___________________________
Порой мне слышится голос Любы. Немного странный, чуть отдаленный от ее тела, перемешенный со слабым эхо, будто она всегда расточала слова в небольшом гулком помещении. Ведь в ее голосе не было того, что мне так хотелось слышать – легких грудных нот, неявной способности к пению, которому она никогда при мне не придавалась.
Но вот ее нет, а я иногда чую как в углу моего жилья напрягается звуковая дуга – я почти осязаю ее. «Ты не веришь», – говорит тишина, и пыльный жгут шипящих опадает как ветошь. Кажется, я могу вытереть о эти слова ноги.
«Буся, а ты, правда, ребеночка от меня не хотела никогда?» – мне слышится мой вопрошающий голос, беззвучно заливающий меня.
Я лежу в постели рядом с женой.
И я знаю, что Любаша ответила бы мне: «Вот еще, какого больного рожу, – потом, не поверишь, всю жизнь мучиться». Я легко имитирую ее речь. И я провижу историю, которую она могла бы мне рассказать. А, может быть, и рассказала, но я не помню, рассказала ли… – о добром дауне, которым мучилась одна женщина из ее цеха, брошенная или вообще родившая его как говориться «по случаю». И он дожил до английского совершеннолетия и отличался отменным аппетитом, никаким здоровьем, проливной уремией и удивительной добротой. Его непомерная ласковость всех соседей вгоняла в краску стыда и самоосуждения. Его избегали.
И вот эта история воспитания и смерти идиота. Полная брезгливого сострадания.

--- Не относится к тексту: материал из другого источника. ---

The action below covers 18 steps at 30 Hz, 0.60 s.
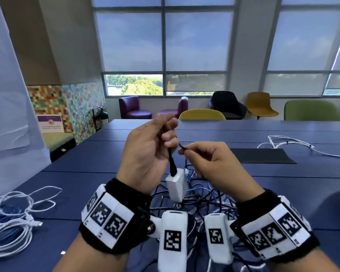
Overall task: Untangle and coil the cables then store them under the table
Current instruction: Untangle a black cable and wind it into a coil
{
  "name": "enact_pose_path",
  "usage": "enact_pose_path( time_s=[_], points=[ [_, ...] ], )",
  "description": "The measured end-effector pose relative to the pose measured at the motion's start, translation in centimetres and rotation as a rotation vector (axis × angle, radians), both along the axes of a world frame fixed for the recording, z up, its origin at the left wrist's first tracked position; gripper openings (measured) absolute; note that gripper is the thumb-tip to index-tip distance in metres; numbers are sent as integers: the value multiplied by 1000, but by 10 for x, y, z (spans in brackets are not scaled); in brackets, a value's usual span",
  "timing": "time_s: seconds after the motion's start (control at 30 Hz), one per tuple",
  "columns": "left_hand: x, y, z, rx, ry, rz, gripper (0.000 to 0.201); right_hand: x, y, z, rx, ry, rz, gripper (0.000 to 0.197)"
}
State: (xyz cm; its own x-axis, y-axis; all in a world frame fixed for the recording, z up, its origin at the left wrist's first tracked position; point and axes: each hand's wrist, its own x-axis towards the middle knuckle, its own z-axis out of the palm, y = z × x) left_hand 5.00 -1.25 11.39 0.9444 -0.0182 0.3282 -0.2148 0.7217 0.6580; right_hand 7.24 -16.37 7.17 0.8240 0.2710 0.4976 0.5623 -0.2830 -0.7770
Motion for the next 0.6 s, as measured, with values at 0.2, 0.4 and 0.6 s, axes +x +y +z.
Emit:
enact_pose_path(
  time_s=[0.2, 0.4, 0.6],
  points=[
    [14, 11, -4, 189, -102, 248, 9, -9, -14, 13, -365, 92, 3, 24],
    [17, 13, -13, 655, -53, 333, 45, -30, -29, 34, -497, 43, 21, 18],
    [-1, 3, -19, 914, -118, -50, 33, -41, -34, 45, -213, -224, 32, 13]
  ],
)
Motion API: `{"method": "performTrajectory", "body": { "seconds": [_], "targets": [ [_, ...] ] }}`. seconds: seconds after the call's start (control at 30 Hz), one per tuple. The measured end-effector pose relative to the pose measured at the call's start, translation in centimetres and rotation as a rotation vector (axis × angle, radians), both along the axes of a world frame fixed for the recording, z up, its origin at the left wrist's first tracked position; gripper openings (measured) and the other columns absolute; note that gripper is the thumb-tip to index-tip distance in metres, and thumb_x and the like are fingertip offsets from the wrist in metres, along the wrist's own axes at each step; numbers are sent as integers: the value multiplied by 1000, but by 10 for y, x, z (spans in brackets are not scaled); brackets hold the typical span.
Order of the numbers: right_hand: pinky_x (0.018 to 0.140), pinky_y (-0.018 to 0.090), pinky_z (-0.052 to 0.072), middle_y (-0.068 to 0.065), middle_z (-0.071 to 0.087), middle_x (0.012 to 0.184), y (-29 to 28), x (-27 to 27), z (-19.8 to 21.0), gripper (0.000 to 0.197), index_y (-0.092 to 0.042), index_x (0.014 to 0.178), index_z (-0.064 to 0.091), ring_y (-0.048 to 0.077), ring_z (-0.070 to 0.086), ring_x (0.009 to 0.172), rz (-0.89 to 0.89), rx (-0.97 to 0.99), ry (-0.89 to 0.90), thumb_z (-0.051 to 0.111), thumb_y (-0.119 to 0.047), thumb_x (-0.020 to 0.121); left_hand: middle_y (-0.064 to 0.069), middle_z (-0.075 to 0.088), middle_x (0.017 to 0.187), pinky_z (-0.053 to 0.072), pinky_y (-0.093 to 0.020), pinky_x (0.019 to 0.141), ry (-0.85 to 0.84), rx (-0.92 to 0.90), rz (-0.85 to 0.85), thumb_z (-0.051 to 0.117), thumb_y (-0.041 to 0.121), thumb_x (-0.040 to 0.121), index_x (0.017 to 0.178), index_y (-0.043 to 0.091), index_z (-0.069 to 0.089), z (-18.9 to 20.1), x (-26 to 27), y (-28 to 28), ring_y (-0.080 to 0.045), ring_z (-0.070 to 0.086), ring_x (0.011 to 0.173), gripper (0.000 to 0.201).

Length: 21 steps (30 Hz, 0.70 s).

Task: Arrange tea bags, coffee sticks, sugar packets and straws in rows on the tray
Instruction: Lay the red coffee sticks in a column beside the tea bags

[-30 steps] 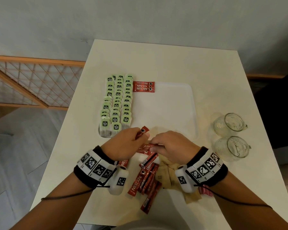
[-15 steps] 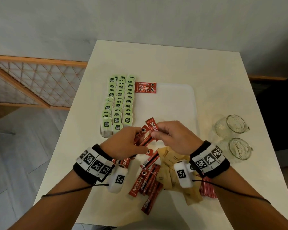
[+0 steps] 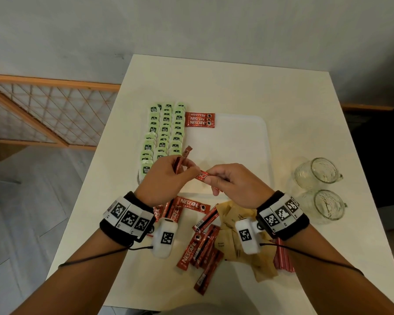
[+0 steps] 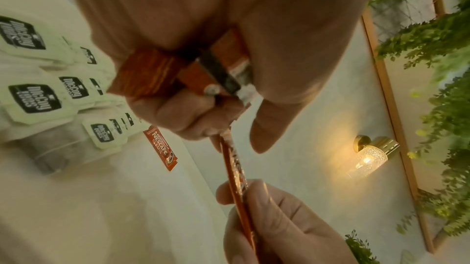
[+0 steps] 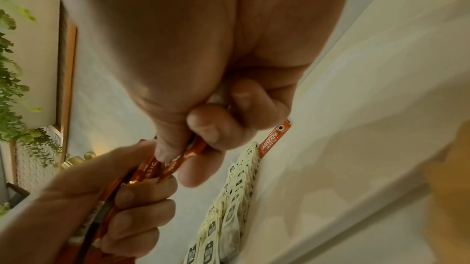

Спал он в коконе клеенок, как грудничок. Но все равно благоухал люто. Сосал палец. Сморкался. И стеснялся, когда ему за неопрятность выговаривали. Он сразу начинал торопиться, шаркал к умывальнику на далекую общую кухню и стирал свою засопливленную тряпицу к неудовольствию стряпух. И не было простуд, которыми он бы не переболел, не было органов, которые в нем в зависимости от сезонов не воспалялись. Зимой, например, – желудок, летом – легкие, осенью – печень, весной – все суставы, что и немудрено, ведь он съедал в день по пригоршни таблеток, от одного они помогали, но другому – вредили. Слабоумие старила его детское лицо. Сетка морщин, тусклое старчество в молочных очах, робкая неровная, кустиками, щетина, которую он нервно скреб.
Мать была вынуждена перейти с денежной посменной работы в тупые учреждения призрения, по которым они вместе кочевали. Но ночи, во что бы то ни стало, они всегда проводили дома, как нормальная семья, и все выходные и праздничные дни, конечно.
Я встречал его в Любином гигантском коридоре.
Одним словом, пошла та женщина с этим недоделанным, как говорили соседи, насквозь больным сыном в очередной раз к врачу.
Посмотрел доктор на него, посмотрел так внимательно и говорит грустной женщине: «А давайте-ка я ему один укольчик сделаю, вы сразу домой его ведите, пусть он заснет поскорее, только уговор – перед сном не кормить».
Так и сделали.
Ну и заснул он, заснул, заснул, заснул, заснул наконеееец… Мам да мам, мам, мны… и сон его скрутил. Помочился он на клееночку, конечно, вздохнул, ойкнул и отошел…
Поплакала-поплакала та женщина, а потом после всего купила бутылку хорошего, самого дорогого в хорошем центральном гастрономе коньяку и отнесла тому доктору. А доктор с самых дверей кабинета ей: «Только не надо меня благодарить, мамаша». А она: «Я и не мамаша уже». А он ей кивает: «А я знаю».
Я сам себе рассказываю страшную, как быль, бессонную сказку.
Говорю полночи сам с собою Любиным шепотом, понимая, что история эта не похожа на детскую страшилку, окутывая ее все более страшными и неприглядными подробностями. Сквозь эту бредовую вату пробиваются шипы. Я не могу от нее отделаться. [71]
Но где же, где, при каких горьких обстоятельствах я ее услышал? Сотканную из абсолютной нелепости и всеобщей неукоснительной правды.
Когда я вернулся из военных лагерей (уже закончив университет) коротко стриженным охламоном и показывал ей кучу смешных фотографий, то подметил, как остро она взглядывала на те, где я кривляюсь или позирую в дурацкой форме партизана. С настоящим оружием – автоматом Калашникова и штыком на поясе.
– Ты б и в летчики смог пойти, – тихо выдохнула она грустную, как слабый мыльный пузырь, фразу. Ее радужное желание было обречено.
И в том далеком голосе я услышал столько печали, столько ломкой выразительности, что мне почудилось, будто я верчу в руке траурный повядший цветок.
Эта фраза засядет во мне, как самое безыскусное сожаление, как самое искреннее «прости», на которое я буду только способен самой чистой частью своей души.